API unification + ARM Linux aarch64 platform — single ship gate covering Android arm64-v8a + Linux aarch64.

API change — type-only template parameter slots

61 operators previously exposed enum, bool, or int non-type template parameters as part of their public template signature. v1.0.3 demotes them all to runtime function arguments with sensible defaults.

cpp
// v1.0.1
acl::cvtcolor::RGB2Gray<uint8_t, ColorCvtGrayMode::GRAY_MAX>(src, dst, w, h);

// v1.0.3
acl::cvtcolor::RGB2Gray<uint8_t>(src, dst, w, h,
    /*rgbStride*/ 0, /*grayStride*/ 0,
    /*cR*/ 0.299f, /*cG*/ 0.587f, /*cB*/ 0.114f,
    ColorCvtGrayMode::GRAY_MAX);
  • v1.0.3 main batch — 47 ops: RGB2Gray family, normalize, histogram, histMatch, blockAverage, sobel3x3, scharr, boxFilter, filter2D, sepFilter2D, rotate (incl. NV/YV12/YUV444 NEON variants), resize (incl.
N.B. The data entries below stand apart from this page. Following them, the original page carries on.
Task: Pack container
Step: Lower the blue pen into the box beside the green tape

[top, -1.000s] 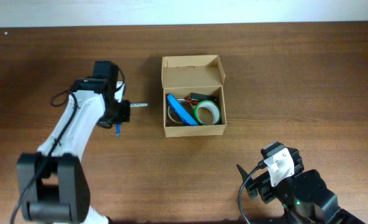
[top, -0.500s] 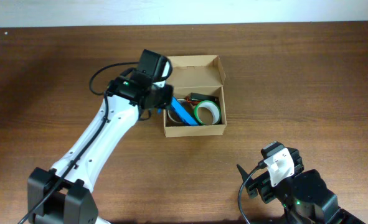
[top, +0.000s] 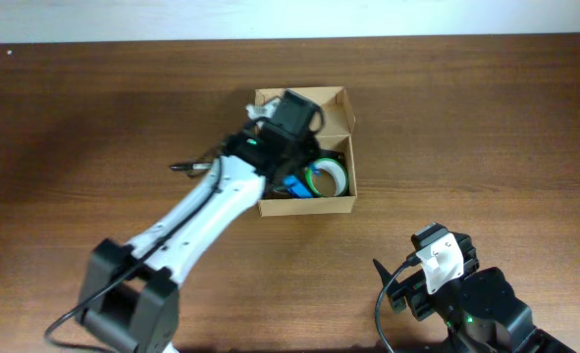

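Note:
An open cardboard box [top: 314,205] stands mid-table. Inside it are a green tape ring [top: 331,176] and a blue piece [top: 295,184], which may be the blue pen or the blue item lying there. My left gripper [top: 290,162] hangs over the box's left half, fingers hidden under the wrist. A silver pen [top: 189,167] lies on the table left of the box, partly under the left arm. My right gripper [top: 429,234] rests at the front right, fingers together and holding nothing.
The box's raised flap [top: 331,113] stands at its far side, just right of the left wrist. The left arm [top: 186,221] stretches diagonally from the front left to the box. The right arm's base [top: 476,309] sits at the front edge.
My left gripper was left of the box with the blue pen under it. Now it is over the box's left half. No blue pen lies on the table.
The blue pen and the silver pen lay left of the box, with my left gripper beside them. Then the gripper was down on the blue pen. It later held the pen close to the box's left wall, and now hangs over the box. The right arm stayed still.

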Controlling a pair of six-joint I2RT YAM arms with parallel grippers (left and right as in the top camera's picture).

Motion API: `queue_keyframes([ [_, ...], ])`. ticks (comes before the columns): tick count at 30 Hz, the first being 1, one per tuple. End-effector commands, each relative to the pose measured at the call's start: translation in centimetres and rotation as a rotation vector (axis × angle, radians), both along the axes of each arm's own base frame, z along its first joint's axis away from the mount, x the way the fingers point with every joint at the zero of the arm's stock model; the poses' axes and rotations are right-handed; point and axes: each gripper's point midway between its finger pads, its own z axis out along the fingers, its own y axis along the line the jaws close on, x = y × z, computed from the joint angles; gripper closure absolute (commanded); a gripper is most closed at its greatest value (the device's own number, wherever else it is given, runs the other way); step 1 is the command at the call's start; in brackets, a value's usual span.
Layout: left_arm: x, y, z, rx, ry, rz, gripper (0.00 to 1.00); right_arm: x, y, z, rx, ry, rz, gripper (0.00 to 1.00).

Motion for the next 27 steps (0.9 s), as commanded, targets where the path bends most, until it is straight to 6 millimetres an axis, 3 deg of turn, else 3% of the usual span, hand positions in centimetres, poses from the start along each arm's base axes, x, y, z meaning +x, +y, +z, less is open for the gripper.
queue_keyframes([
  [1, -0.5, -3.1, -1.0, -0.162, 0.092, 0.214, 0.95, 0.0, -0.1, -0.1, 0.011, 0.002, -0.012, 0.01],
  [10, -0.8, -3.7, -2.4, -0.216, 0.151, 0.379, 0.95, 0.0, -0.1, -0.1, 0.011, 0.002, -0.012, 0.01],
  [20, -0.7, -2.7, -3.1, -0.241, 0.175, 0.547, 0.95, 0.0, -0.1, -0.1, 0.011, 0.002, -0.012, 0.01],
  [27, -2.8, -0.9, -4.6, -0.181, 0.271, 0.658, 0.95, 0.0, -0.1, -0.1, 0.011, 0.002, -0.012, 0.01],
])
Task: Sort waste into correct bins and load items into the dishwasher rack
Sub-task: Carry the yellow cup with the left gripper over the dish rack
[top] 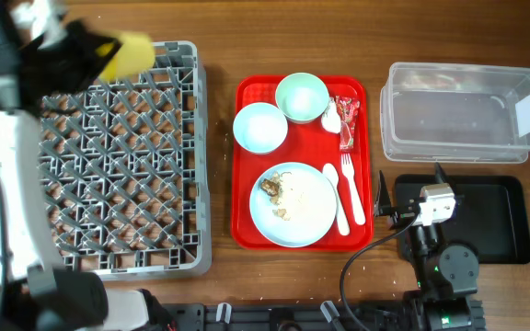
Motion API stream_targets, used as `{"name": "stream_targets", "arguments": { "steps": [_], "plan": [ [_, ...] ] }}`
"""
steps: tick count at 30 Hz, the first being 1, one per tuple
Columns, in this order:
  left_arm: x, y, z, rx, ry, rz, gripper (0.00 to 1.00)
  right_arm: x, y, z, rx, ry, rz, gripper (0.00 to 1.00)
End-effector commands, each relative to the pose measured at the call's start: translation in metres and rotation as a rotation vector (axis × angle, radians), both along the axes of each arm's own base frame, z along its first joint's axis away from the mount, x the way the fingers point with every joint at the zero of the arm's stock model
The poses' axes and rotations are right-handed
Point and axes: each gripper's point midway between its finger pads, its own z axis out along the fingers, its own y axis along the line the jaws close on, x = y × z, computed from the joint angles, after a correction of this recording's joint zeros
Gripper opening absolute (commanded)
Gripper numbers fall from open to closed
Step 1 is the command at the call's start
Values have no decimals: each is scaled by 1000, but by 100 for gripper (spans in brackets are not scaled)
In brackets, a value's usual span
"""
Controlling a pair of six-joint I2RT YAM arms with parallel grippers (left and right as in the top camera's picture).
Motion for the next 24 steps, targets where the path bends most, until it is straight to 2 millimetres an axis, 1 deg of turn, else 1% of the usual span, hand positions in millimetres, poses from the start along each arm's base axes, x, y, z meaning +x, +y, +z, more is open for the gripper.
{"name": "stream_targets", "arguments": {
  "steps": [1, 2, 3, 5, 8, 10, 12, 13, 15, 17, 18, 21, 22, 24],
  "plan": [
    [-20, 26, 15, -449, -158, -215, 4, 0, 2, 2, -8, -10, 11, 100],
    [-19, 40, 4, -532, -127, -184, 4, 0, 2, 2, -8, -10, 10, 100],
    [-15, 50, -9, -584, -96, -159, 4, 0, 2, 2, -8, -10, 10, 100],
    [-6, 58, -34, -608, -69, -146, 4, 0, 2, 2, -8, -10, 10, 100],
    [6, 66, -62, -675, -45, -143, 4, 0, 2, 2, -8, -10, 11, 100],
    [14, 68, -92, -733, 6, -131, 4, 0, 2, 2, -8, -10, 10, 100],
    [18, 68, -107, -766, 22, -132, 4, 0, 2, 2, -8, -10, 10, 100],
    [21, 64, -115, -778, 40, -137, 4, 0, 2, 2, -8, -10, 10, 100],
    [24, 53, -121, -768, 60, -159, 4, 0, 2, 2, -8, -10, 10, 100],
    [27, 39, -128, -723, 77, -188, 4, 0, 2, 2, -8, -10, 10, 100],
    [28, 35, -136, -683, 106, -186, 4, 0, 2, 2, -8, -10, 10, 100],
    [26, 43, -155, -646, 232, -110, 4, 0, 2, 2, -8, -10, 10, 100],
    [24, 46, -158, -647, 257, -90, 4, 0, 2, 2, -8, -10, 10, 100],
    [21, 47, -159, -655, 283, -79, 4, 0, 2, 2, -8, -10, 10, 100]
  ]
}}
NV NEON), warpAffine, warpPerspective, remap, yuvRemap, plus the full RGB↔YUV family (24 ops bundled into the new acl::YUVConvertParams struct)
  • v1.0.3-extension — 14 ops: mul, threshold, adaptiveThreshold, matchTemplate, bayer2RGB, bayer2RGBA, connectedComponent_8n_dfs, bilateralFilter NEON, canny NEON, geometric::rotate (blockW/blockH → runtime), neon::resize SHIFT_RIGHT
  • Behavior bit-identical — algorithms unchanged, kernel template specializations unchanged, identical results for matching parameter values
  • license.dat fully backward compatible — licenses issued for v1.0.1 / v1.0.2 work directly on v1.0.3
  • Header set unchanged: acl.h, api.h, err.h, typeDef.h

New: acl::YUVConvertParams struct

The 24 RGB↔YUV operators (rgb2YV12, rgb2NV21, rgb2YUV444, yv122RGB, nv212RGB, yuv4442RGB and their _fixed / RGBA siblings) previously required 7-9 non-type template parameters. They now accept a single struct argument with defaulted fields:

cpp
struct YUVConvertParams {
    YUVEncodeStandard yuv_std = STD_BT601;
    bool yuv444_fmt = true;
    bool nv21_fmt = false;
    bool rgb_fmt = true;
    int  bit_depth = 0;        // 0 = auto: sizeof(YUV_T)*8
    int  shift_right = 0;
    int  shift_left = 0;
    bool yuv_full_range = true;
    bool rgb_full_range = true;
};

// All defaults — common BT.601 8-bit full-range pipeline
acl::cvtcolor::rgb2YV12_fixed<uint8_t, uint8_t>(rgb, yv12, w, h);

// Override individual fields
acl::cvtcolor::rgb2YV12_fixed<uint8_t, uint8_t>(rgb, yv12, w, h,
    {.yuv_std = STD_BT709, .yuv_full_range = false});

New platform: ARM Linux aarch64

v1.0.3 ships a second platform alongside Android arm64-v8a — Linux aarch64 static libraries, validated end-to-end via QEMU + license isolation tests:

PlatformToolchainValidated on
Android arm64-v8aNDK 26.3 (Clang 17)DX-4 / DX-5 / SD8550 / SD8650
Linux aarch64aarch64-linux-gnu-g++ 9.4qemu-aarch64-static 4.2
  • Both platforms share the same acl:: public API — single source of truth
  • Same licenseId ledger and per-slot key binding across platforms
  • Both platforms pass the same 5-axis stock_qa gate: zip structure / positive init (rv=0) / negative init(nullptr) (rv=-1001) / pre-init operator call (rv=-1001) / 6-operator demo PASS

Release packaging — 3 paid SKUs × 2 platforms

commercial_release/ ships 6 paid tier zips (measured sizes; Linux aarch64 is ~30% smaller than Android — GCC produces more compact NEON code):

TierAndroid arm64-v8a ziplibacl.a (Android)Linux aarch64 ziplibacl.a (Linux)
starter1.51 MB6.18 MB0.82 MB3.94 MB
pro1.80 MB7.13 MB1.13 MB4.89 MB
business1.88 MB7.52 MB1.22 MB5.29 MB

Trial ships through the GitHub release channel (see v1.0.3 GitHub release notes), not via the Taobao stock pipeline.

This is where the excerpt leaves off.